El radicalismo logra lo imposible en la Convención Constituyente: dividirse solo y dejar a Leguizamón gritando traición
leonardo fernández acosta
La jornada de ayer en la Convención Constituyente dejó en claro que en Formosa nada es tan lineal como aparenta. Lo que debía ser un mero trámite institucional - Esta vez, la incorporación de suplentes tras la renuncia de Gabriela Neme y Francisco Paoltroni, se transformó en un capítulo más de la interna opositora, donde el radicalismo terminó expuesto, el oficialismo capitalizó la confusión y la sombra del colaboracionismo volvió a recorrer los pasillos.
Todo comenzó con la presentación de dos nombres: Esteban Rubén Servín, convencional suplente de Nuevo País, y Juan Carlos Leguizamón, militante radical que aparecía sorpresivamente, convocado nada menos que por la mayoría oficialista. Leguizamón ocupaba el noveno lugar en la lista y, sin embargo, fue llamado como si se tratara del heredero legítimo de la banca.
Pero la trama se tensó cuando también apareció el verdadero primer suplente, Fabián Firman, quien exigió que se le tomara juramento. Lo tuvieron en la antesala, como si fuese un extraño en su propia casa, hasta que tras un cuarto intermedio el radicalismo resolvió que el ingreso debía ser para Firman y no para Leguizamón. La UCR, al menos por unas horas, decidió no suicidarse políticamente.
El oficialismo, en voz del convencional Rodrigo Vera, no dudó en valorar la “madurez” de la oposición radical, ponderando que llegaran con propuestas y se prestaran a un debate “serio y razonable”. Un reconocimiento con tono paternalista que, lejos de ser inocente, buscó instalar la idea de un radicalismo funcional al régimen de Gildo Insfrán.
Del otro lado, Leguizamón estalló unas horas después, acusando a sus propios correligionarios de dejarlo “solo” para no quedar pegados a la foto de la colaboración.
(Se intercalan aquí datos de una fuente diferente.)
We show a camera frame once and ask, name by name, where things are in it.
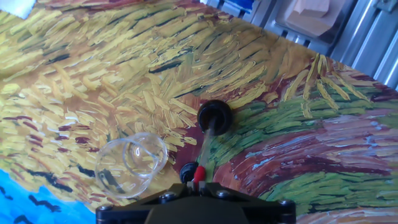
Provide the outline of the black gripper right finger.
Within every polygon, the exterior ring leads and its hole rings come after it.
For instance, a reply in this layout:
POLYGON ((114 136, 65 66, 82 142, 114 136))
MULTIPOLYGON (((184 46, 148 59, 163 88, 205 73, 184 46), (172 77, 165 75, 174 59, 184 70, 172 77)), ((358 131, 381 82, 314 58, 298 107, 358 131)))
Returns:
POLYGON ((264 220, 266 223, 296 223, 296 203, 289 199, 265 201, 244 193, 222 187, 219 183, 199 181, 201 197, 212 197, 232 202, 241 208, 250 223, 264 220))

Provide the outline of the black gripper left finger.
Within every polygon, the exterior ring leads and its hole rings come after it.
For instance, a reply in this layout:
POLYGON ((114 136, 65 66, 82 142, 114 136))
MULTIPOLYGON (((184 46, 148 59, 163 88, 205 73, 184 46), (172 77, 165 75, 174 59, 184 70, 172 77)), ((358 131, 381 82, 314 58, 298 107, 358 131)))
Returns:
POLYGON ((142 198, 124 206, 113 204, 100 205, 95 212, 96 224, 145 223, 150 211, 158 205, 164 205, 177 199, 194 196, 196 184, 173 184, 169 189, 142 198))

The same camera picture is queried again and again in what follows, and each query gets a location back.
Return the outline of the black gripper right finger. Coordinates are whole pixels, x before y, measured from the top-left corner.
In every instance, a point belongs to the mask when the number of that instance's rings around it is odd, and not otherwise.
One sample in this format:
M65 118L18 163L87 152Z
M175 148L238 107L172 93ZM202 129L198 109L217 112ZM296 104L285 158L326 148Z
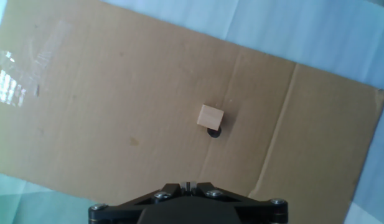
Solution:
M288 223L288 203L281 198L258 201L215 187L210 182L189 182L189 195L227 203L243 223Z

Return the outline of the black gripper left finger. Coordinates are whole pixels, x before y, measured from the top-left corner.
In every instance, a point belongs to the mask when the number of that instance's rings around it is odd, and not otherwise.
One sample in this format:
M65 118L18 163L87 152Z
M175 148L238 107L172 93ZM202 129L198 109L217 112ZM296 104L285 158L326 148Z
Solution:
M150 205L165 202L170 199L185 196L189 193L189 183L166 184L163 188L122 203L109 206L106 203L97 203L88 209L89 224L137 222L143 210Z

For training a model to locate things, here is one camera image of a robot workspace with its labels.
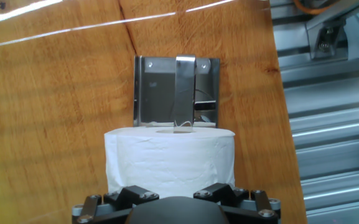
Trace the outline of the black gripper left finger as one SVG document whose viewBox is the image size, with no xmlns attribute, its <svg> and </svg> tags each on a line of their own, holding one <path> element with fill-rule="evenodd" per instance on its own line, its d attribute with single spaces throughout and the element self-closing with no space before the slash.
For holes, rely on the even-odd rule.
<svg viewBox="0 0 359 224">
<path fill-rule="evenodd" d="M 104 195 L 87 196 L 72 207 L 72 224 L 122 224 L 136 205 L 158 200 L 159 195 L 137 185 Z"/>
</svg>

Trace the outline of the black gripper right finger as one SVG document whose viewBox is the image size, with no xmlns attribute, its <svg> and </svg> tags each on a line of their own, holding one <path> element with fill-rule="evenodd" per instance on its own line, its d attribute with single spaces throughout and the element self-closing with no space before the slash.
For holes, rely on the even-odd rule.
<svg viewBox="0 0 359 224">
<path fill-rule="evenodd" d="M 217 204 L 229 223 L 281 223 L 281 201 L 269 198 L 264 190 L 247 190 L 215 183 L 195 192 L 193 198 Z"/>
</svg>

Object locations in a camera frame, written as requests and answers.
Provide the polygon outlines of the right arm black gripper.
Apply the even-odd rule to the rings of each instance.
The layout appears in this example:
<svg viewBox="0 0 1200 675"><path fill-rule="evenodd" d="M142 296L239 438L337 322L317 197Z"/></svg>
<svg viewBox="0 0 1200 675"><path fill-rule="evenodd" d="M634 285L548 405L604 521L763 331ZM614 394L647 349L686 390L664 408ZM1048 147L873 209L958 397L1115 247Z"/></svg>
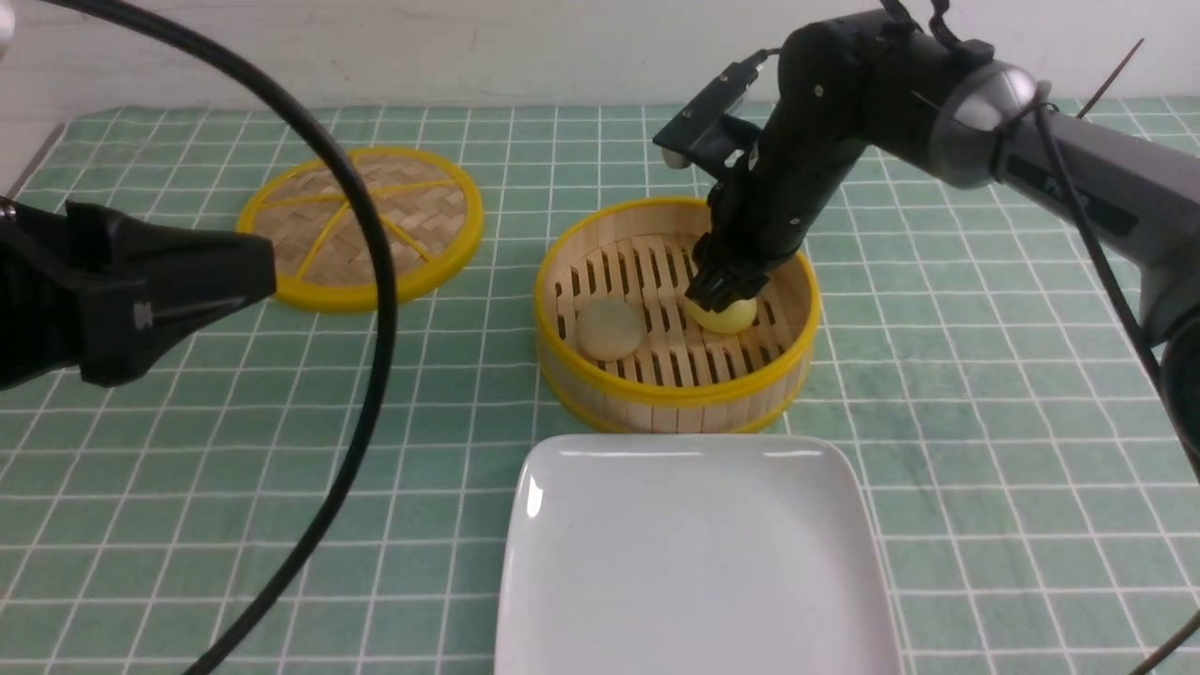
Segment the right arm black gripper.
<svg viewBox="0 0 1200 675"><path fill-rule="evenodd" d="M712 229L686 286L696 307L722 312L754 300L793 257L866 144L840 129L769 121L710 199Z"/></svg>

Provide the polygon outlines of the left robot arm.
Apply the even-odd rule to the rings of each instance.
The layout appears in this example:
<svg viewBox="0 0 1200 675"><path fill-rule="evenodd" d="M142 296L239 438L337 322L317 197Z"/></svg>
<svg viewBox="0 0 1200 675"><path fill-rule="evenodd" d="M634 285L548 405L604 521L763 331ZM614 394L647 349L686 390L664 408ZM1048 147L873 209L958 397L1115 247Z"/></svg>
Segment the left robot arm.
<svg viewBox="0 0 1200 675"><path fill-rule="evenodd" d="M150 225L92 203L2 201L1 384L61 368L113 388L194 333L274 295L262 235Z"/></svg>

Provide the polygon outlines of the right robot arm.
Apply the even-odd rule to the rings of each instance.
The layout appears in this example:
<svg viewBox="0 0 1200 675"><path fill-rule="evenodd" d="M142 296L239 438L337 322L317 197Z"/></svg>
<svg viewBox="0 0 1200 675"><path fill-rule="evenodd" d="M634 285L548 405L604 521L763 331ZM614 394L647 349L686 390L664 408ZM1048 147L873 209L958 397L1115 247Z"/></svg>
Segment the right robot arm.
<svg viewBox="0 0 1200 675"><path fill-rule="evenodd" d="M992 183L1074 226L1196 464L1196 157L1063 114L1049 82L901 2L811 22L708 82L654 136L714 180L686 298L750 299L869 148L949 187Z"/></svg>

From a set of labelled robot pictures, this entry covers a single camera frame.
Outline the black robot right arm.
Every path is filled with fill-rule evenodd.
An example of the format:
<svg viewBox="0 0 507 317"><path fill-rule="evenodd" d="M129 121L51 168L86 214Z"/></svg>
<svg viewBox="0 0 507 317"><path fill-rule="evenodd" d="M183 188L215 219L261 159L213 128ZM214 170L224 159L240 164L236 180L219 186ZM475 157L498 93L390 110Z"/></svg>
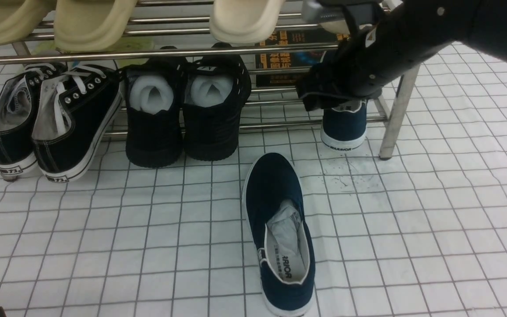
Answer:
<svg viewBox="0 0 507 317"><path fill-rule="evenodd" d="M382 88L453 42L507 62L507 0L320 0L348 26L332 58L296 82L307 111L377 98Z"/></svg>

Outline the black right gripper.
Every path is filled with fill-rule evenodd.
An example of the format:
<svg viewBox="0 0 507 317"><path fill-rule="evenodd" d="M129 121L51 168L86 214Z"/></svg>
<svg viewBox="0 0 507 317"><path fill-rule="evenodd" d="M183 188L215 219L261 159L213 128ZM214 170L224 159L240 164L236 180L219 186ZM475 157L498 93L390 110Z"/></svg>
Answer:
<svg viewBox="0 0 507 317"><path fill-rule="evenodd" d="M368 101L378 98L382 88L367 96L355 96L342 87L340 75L334 74L332 63L336 51L326 51L320 62L311 66L310 70L296 81L296 93L307 112L330 110L344 103Z"/></svg>

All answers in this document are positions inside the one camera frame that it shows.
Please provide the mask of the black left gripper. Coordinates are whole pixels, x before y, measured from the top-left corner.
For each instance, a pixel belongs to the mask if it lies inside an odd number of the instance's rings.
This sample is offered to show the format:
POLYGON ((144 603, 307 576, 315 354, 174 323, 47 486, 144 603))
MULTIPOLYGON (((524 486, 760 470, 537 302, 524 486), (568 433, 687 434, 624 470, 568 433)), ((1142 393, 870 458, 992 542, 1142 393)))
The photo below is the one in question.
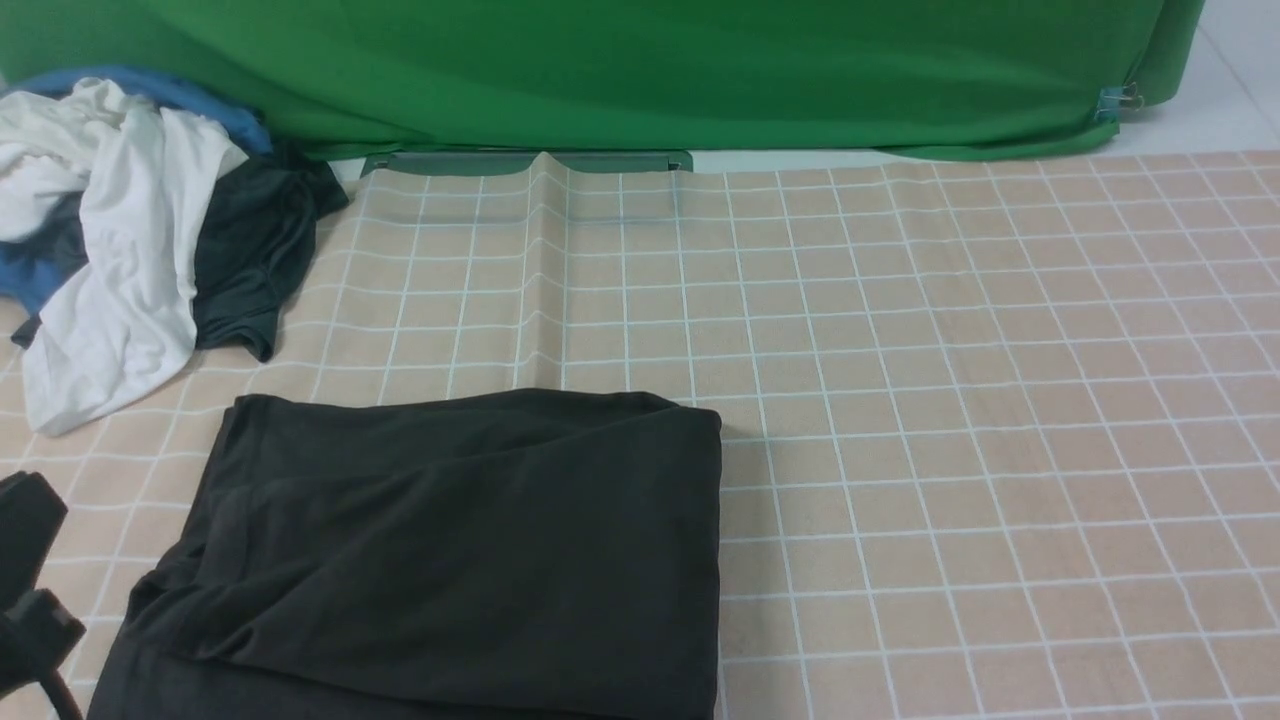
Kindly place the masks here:
POLYGON ((60 666, 86 626, 49 589, 33 589, 67 516, 46 478, 18 471, 1 480, 1 697, 36 684, 72 701, 60 666))

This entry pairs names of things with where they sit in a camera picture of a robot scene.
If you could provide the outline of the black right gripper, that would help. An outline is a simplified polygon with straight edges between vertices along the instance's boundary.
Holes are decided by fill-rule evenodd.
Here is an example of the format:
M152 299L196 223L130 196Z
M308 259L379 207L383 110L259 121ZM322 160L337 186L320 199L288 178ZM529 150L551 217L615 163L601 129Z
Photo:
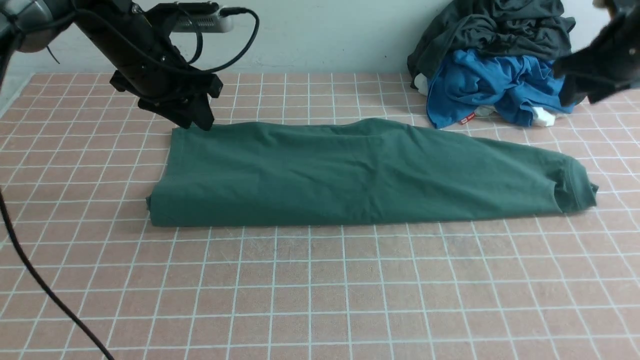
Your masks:
M558 94L563 107L583 100L594 105L620 92L639 88L639 2L595 0L593 6L607 11L609 23L588 46L553 63L554 77L564 79Z

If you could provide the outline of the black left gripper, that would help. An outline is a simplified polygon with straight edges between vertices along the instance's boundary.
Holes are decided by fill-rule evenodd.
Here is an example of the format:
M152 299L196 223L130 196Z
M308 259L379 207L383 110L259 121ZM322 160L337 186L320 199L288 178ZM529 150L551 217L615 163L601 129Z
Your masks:
M75 25L115 67L110 84L138 97L138 107L183 129L208 131L210 96L223 84L189 64L170 40L188 6L160 3L148 11L132 0L77 0Z

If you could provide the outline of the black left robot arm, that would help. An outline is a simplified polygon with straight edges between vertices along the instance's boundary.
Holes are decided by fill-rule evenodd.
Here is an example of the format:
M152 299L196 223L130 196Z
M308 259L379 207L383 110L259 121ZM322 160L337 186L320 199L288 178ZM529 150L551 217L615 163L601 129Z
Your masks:
M114 66L110 84L137 97L139 109L183 129L208 131L215 117L210 99L223 84L215 74L189 64L170 40L179 18L218 6L160 3L143 10L132 0L3 0L1 73L11 55L36 53L75 25Z
Su queja fue visceral: habló de traición, de oportunismo y de un radicalismo que, según él, prefirió sacrificarlo antes que cargar con el costo de ser visto como un alfil del peronismo provincial. “Me cagaron”, disparó sin eufemismos.
Mientras el radicalismo se debatía en su propia interna, la Convención siguió su curso y votó reformas de peso. Entre ellas: La paridad de género en la integración del Superior Tribunal de Justicia, “promoviendo” que al menos dos de sus cinco miembros sean mujeres.
La modificación de los artículos 166 y 167, reemplazando la vieja cláusula de “buena conducta” por los criterios de idoneidad y buen desempeño, e incorporando un límite de edad de 75 años para jueces y magistrados, con posibilidad de prórroga por cinco años más con acuerdo legislativo.
La reforma del Tribunal de Cuentas, que quedará integrado por un presidente y dos vocales, con mandatos de 8 años y posibilidad de reelección por un período consecutivo.
Todas fueron aprobadas sin mayores sobresaltos, algunas incluso por unanimidad según la presidente, Graciela De la Rosa, confirmando que la maquinaria oficialista funciona a pleno y que la oposición, cuando no se divide, se suma a la coreografía con propuestas puntuales que terminan legitimando el proceso.
Lo cierto es que, en medio de la novela de las juras, el oficialismo logró su cometido: exponer las fracturas opositoras y, de paso, proyectar la imagen de que la UCR se integra sin chistar a la maquinaria constituyente. Cada palabra aduladora de Vera, cada guiño institucionalista, fue un recordatorio de que la convivencia política en Formosa se construye entre sombras y silencios cómplices.
La oposición sigue atrapada en su laberinto. Entre el miedo a ser funcionales y la necesidad de no quedar afuera, entre la tentación de los cargos y la obligación moral de resistir, sus referentes parecen incapaces de ofrecer una línea clara. El caso de Leguizamón lo resume en una frase: un radical convocado por el gildismo, esperando una banca que no le correspondía, y terminando como chivo expiatorio de un partido que no sabe si quiere pelear o negociar.
La Constituyente avanza, con mayoría automática y adulaciones cruzadas. Lo que quedó claro ayer es que el radicalismo sigue siendo el socio incómodo de la historia: demasiado débil para marcar diferencias, demasiado temeroso para cortar el cordón, demasiado funcional para no ser usado. En Formosa, hasta una simple jura desnuda la verdad: el régimen se fortalece en cada contradicción de sus opositores.